Cycling on the pavement
Usually cyclists on the pavement are lazy, incompetent, or doing something stupid like trying to balance several shopping bags on their handlebars. For example, some people cycle on the pavement right next to a cyclepath (and shamefacedly move to it when I point this out). In another case, I told someone that "this is a pavement" after he nearly ran me over, and he told me "I'm not allowed to cycle on the road. I've been brain damaged since my accident." (A road accident, I wonder?) When he spoke I realised he was indeed someone who appeared to have learning difficulties. Or there is the case of a family group who ALL cycle on the pavement so they can include the youngest member who is still using stabilisers. I don't think this is any excuse! If you have kids who are too young to go on the road, or people who are unable to ride safely on the road due to shopping or mental impairment, then they are a risk. They aren't safe on the road and I'm not happy with them whizzing past me on the pavement either! If you can't cycle safely, don't cycle at all. I don't!

Babies
Horrible little things that scream, eat, shit and sleep, and can do nothing for themselves. They need constant supervision (unlike a pet) and can make even sane people start to talk nonsense. At best they are a distraction and a drain. There is a slight snag that if babies go into Room 101, the human race will die out. Perhaps we would quickly invent some kind of robot to bring up the baby, so they aren't seen, for example, screaming in supermarkets - only being allowed into the population at school age, by which time they are also able to contribute to the daily chores, like kids in Africa manage to do with pride and without complaint.

Fat-reduced doughnuts
These "diet" doughnuts are an abomination. If you take the fat out of doughnuts, they are no longer doughnuts, they are sugared rubber rings. They are absolutely disgusting. Try one, and it will be a long time before you can face even a normal doughnut again. They have no place here!

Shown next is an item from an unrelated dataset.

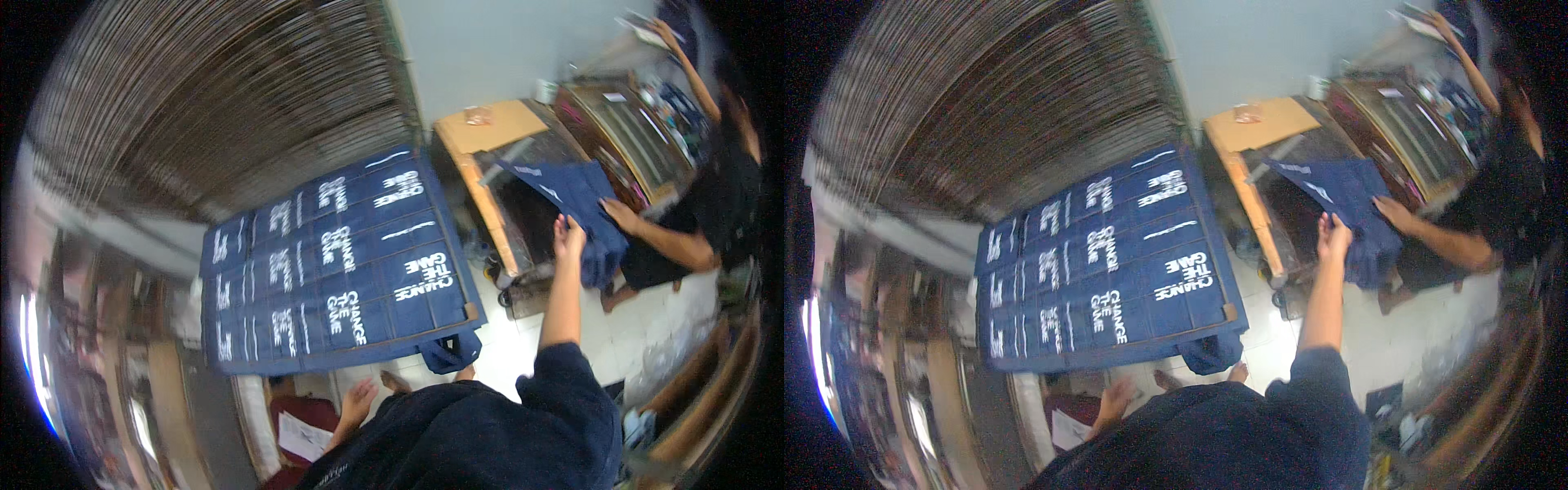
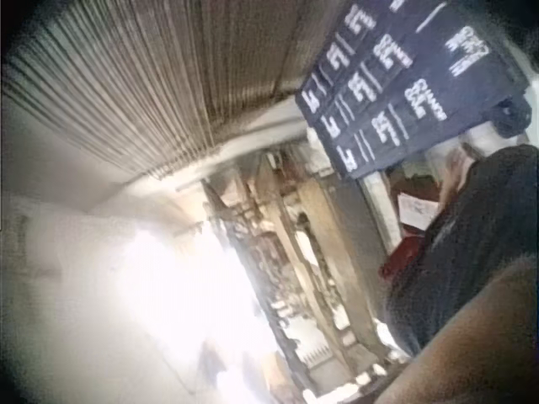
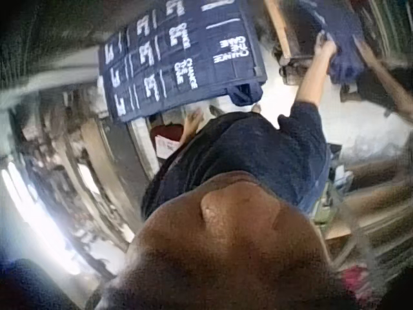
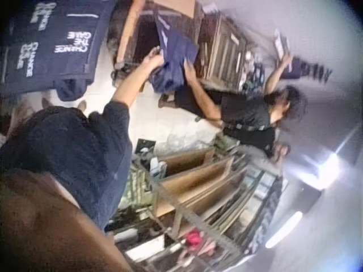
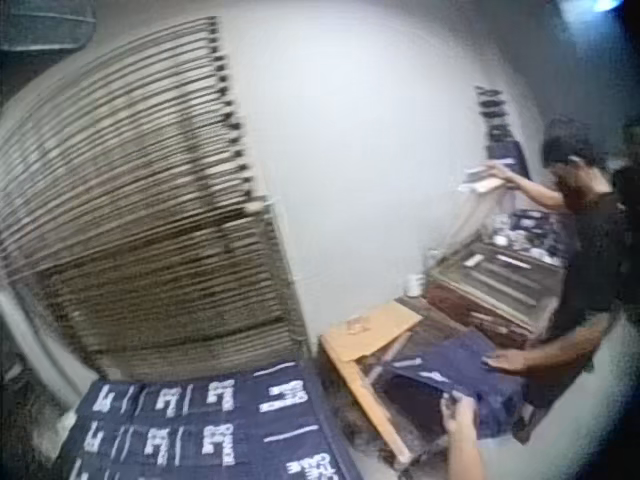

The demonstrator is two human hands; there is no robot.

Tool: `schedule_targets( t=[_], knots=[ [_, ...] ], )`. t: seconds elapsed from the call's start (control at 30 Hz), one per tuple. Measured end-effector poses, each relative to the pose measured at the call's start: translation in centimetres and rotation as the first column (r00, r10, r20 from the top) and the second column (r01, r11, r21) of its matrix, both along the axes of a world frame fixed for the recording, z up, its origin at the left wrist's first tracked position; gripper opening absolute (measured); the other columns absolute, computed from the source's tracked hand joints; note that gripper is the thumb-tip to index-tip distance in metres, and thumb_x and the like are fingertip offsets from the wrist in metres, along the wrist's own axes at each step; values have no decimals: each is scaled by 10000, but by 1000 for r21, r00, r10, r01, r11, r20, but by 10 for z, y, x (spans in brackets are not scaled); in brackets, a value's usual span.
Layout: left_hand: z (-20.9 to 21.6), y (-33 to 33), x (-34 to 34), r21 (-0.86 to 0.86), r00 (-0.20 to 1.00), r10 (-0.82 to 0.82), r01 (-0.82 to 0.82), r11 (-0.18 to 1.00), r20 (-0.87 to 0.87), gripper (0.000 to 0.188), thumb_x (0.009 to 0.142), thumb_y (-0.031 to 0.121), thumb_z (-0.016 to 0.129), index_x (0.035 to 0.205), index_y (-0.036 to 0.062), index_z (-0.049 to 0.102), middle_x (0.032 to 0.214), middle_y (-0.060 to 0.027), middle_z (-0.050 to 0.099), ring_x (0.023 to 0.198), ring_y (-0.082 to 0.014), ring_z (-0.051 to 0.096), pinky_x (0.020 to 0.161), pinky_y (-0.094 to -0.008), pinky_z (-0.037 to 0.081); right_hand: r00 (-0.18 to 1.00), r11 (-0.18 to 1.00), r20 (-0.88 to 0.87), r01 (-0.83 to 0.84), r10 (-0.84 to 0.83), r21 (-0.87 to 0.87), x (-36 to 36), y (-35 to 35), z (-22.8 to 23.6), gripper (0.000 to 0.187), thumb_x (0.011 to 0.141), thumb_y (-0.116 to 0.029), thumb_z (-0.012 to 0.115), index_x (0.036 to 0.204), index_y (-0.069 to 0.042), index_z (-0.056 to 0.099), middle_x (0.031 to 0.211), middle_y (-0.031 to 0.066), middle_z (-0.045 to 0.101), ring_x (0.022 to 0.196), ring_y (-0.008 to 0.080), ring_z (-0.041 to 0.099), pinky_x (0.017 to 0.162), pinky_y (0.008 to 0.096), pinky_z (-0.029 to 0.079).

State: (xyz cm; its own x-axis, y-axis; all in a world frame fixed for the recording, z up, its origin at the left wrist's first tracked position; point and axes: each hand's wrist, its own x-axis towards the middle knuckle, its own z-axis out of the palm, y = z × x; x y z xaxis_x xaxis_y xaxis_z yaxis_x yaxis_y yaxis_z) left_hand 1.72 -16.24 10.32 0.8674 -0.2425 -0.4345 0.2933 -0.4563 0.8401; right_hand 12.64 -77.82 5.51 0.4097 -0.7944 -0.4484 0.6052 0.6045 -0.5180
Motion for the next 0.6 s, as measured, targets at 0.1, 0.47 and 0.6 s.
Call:
schedule_targets(
  t=[0.1,0.47,0.6],
  knots=[
    [30,-66,44,-420,951,-239,138,897,-197,542,902,369,481,1334,72,340,1273,-113,456,1100,-228,489,864,-378,441,973,946,75,-194,220,-259,-20,76,90,131,787,-22,589,850,27,485,782,111,542,705,237,580,640,297,510],
    [80,-24,162,-818,761,-340,-573,49,-553,1009,634,821,395,1334,100,308,1360,-154,345,1262,-379,298,983,-558,278,570,440,-431,-819,700,-370,-52,294,243,368,614,-57,543,971,-99,467,890,48,548,698,196,581,385,282,408],
    [85,48,189,-847,841,-127,-503,174,-526,758,782,683,383,1319,150,348,1354,-105,373,1226,-329,373,966,-547,313,408,260,-601,-911,687,-321,-2,369,260,466,605,-54,505,1062,-10,425,858,123,555,495,188,527,336,251,391]
  ],
)
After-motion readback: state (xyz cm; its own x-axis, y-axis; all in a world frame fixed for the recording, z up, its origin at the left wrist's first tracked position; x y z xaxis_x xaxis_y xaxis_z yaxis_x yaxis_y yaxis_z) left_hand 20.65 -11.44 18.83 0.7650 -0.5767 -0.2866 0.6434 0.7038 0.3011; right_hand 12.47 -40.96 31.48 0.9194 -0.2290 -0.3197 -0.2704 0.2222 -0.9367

"Special" food for vegetarians
Many's the time when I've eaten at a friend's house and I've said "please, just give me what everyone else is having, but without the meat or fish" and instead when we sit down to eat, everyone else has tasty looking food and I will be presented with a giant heap of inedible lentil puree, or something like that. Something "special". This has many problems; firstly, I like normal food, vegetables, pasta, the usual. I don't like wierd shit. Secondly, giving me something "special" usually means it has a strange content, perhaps it's extra high in protein and fibre or something, and I'll be running to the loo before we've even reached the dessert. Thirdly, it's often been cooked from a recipe which serves two, or worse, four, so I've got far too much of the stuff. Even if I manage to eat some, I leave a lot more and whatever I do it looks bad. Fourthly, it makes me feel excluded, and draws attention to the fact that I'm doing something different, so I feel awkward. This can also mean I get lots of questions about why I won't eat animal, the answers to which can put the meat-eaters off their food! And finally because it's been cooked separately as a "special" gesture by the host, I feel guilty that I can't eat it and it's impossible to say "actually, can I have some of the vegetables everyone else has, please?" (If you'd like to know how to feed me, please see this page on catering for vegetarians.)